---------- Supplied material ----------

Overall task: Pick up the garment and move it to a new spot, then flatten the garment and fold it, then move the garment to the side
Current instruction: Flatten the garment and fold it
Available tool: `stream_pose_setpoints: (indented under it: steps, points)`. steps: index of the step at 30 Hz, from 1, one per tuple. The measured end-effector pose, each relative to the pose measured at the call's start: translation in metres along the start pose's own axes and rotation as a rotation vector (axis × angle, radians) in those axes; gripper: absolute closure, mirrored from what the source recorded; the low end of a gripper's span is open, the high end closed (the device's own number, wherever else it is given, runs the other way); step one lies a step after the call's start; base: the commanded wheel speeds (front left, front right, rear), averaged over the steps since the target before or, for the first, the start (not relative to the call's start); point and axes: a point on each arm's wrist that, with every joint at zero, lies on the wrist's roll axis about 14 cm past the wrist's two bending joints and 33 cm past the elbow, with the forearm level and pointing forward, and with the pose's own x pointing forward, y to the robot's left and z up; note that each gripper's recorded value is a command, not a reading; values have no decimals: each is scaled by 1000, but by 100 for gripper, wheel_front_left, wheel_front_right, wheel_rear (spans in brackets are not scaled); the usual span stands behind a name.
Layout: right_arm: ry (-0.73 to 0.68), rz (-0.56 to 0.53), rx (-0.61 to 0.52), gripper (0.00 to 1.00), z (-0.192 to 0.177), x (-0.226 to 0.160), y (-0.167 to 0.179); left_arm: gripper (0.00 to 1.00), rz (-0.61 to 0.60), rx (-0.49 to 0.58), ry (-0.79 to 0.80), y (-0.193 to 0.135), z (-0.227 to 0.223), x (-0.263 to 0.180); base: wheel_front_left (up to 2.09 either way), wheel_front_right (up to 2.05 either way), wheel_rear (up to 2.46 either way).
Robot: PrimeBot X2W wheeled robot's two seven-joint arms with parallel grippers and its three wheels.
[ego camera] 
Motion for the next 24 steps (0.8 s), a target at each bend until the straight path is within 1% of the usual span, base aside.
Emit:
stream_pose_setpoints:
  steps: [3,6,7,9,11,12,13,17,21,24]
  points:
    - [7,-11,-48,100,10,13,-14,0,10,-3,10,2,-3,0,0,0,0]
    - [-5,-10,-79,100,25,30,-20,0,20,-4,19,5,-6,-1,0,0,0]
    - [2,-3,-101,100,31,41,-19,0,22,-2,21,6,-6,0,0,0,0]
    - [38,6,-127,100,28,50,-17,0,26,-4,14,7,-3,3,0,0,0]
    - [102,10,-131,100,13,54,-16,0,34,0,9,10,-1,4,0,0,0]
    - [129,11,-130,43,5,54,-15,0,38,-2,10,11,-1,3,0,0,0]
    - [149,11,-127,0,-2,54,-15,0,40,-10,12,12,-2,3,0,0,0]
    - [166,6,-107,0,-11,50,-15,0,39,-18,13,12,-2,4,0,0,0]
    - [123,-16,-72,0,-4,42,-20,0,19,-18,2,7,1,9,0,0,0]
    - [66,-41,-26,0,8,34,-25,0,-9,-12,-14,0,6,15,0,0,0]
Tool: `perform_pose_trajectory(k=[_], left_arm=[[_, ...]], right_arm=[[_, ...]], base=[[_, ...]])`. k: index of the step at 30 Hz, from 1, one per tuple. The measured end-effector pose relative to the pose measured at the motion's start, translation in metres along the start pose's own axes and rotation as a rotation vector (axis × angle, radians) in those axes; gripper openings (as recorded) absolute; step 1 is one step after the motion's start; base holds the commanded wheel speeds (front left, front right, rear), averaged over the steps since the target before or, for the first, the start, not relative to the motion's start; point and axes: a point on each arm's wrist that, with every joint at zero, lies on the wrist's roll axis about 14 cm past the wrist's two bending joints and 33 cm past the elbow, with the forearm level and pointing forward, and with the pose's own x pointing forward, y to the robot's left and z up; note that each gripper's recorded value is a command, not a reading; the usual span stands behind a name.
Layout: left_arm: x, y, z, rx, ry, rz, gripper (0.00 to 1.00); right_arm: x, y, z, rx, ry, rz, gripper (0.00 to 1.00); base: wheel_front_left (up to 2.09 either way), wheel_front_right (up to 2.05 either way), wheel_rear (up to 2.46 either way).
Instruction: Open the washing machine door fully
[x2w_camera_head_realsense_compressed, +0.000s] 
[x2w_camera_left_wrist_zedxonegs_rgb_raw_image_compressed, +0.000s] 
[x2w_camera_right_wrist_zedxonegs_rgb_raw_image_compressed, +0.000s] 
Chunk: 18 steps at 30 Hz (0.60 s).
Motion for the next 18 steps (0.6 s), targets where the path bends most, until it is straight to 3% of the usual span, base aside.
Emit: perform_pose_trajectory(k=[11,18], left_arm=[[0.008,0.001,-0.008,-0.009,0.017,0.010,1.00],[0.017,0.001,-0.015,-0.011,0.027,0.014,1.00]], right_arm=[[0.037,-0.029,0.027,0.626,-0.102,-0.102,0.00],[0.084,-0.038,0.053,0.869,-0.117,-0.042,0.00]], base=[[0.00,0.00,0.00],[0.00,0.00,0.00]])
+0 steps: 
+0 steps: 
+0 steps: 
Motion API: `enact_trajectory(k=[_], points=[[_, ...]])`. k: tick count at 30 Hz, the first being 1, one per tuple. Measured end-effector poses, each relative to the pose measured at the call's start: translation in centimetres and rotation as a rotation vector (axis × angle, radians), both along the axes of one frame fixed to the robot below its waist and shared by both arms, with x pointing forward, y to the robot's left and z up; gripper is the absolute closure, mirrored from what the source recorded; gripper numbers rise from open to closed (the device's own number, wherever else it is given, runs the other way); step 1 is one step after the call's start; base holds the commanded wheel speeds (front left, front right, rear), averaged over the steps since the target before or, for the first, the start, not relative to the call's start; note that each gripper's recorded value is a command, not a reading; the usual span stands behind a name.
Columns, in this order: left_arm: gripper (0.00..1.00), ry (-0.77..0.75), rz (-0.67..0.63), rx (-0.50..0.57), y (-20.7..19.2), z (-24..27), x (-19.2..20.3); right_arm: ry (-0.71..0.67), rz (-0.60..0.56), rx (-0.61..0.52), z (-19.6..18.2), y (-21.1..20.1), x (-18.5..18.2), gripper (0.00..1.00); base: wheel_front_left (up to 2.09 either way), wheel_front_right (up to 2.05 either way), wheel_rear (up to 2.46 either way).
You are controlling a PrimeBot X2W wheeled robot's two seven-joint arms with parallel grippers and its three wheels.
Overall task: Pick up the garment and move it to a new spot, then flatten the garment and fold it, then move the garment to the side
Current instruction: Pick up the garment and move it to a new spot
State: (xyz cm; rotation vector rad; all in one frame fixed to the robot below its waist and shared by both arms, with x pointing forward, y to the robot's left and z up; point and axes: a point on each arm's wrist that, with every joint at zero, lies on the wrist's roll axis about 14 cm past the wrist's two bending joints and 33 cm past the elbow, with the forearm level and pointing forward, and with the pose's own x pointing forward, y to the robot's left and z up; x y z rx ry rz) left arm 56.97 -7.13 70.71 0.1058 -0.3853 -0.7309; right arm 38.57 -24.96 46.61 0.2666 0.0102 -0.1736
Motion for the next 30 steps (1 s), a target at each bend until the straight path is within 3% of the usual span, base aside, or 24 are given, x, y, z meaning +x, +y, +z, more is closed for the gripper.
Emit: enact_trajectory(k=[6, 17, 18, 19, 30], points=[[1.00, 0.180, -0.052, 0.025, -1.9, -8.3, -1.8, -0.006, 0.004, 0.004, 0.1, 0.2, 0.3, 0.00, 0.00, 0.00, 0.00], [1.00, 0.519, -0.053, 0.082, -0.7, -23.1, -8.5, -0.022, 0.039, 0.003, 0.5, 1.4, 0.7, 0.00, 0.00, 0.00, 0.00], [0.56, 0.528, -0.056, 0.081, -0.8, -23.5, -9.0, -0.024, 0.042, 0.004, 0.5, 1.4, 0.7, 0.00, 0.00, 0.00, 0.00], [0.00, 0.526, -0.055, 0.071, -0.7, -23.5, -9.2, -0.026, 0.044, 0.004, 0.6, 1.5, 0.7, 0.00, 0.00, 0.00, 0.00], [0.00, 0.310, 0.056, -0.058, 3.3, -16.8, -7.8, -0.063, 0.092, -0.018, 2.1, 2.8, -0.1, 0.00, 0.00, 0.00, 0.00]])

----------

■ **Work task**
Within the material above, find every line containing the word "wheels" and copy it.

■ **Exercise solution**
Robot: PrimeBot X2W wheeled robot's two seven-joint arms with parallel grippers and its three wheels.
You are controlling a PrimeBot X2W wheeled robot's two seven-joint arms with parallel grippers and its three wheels.

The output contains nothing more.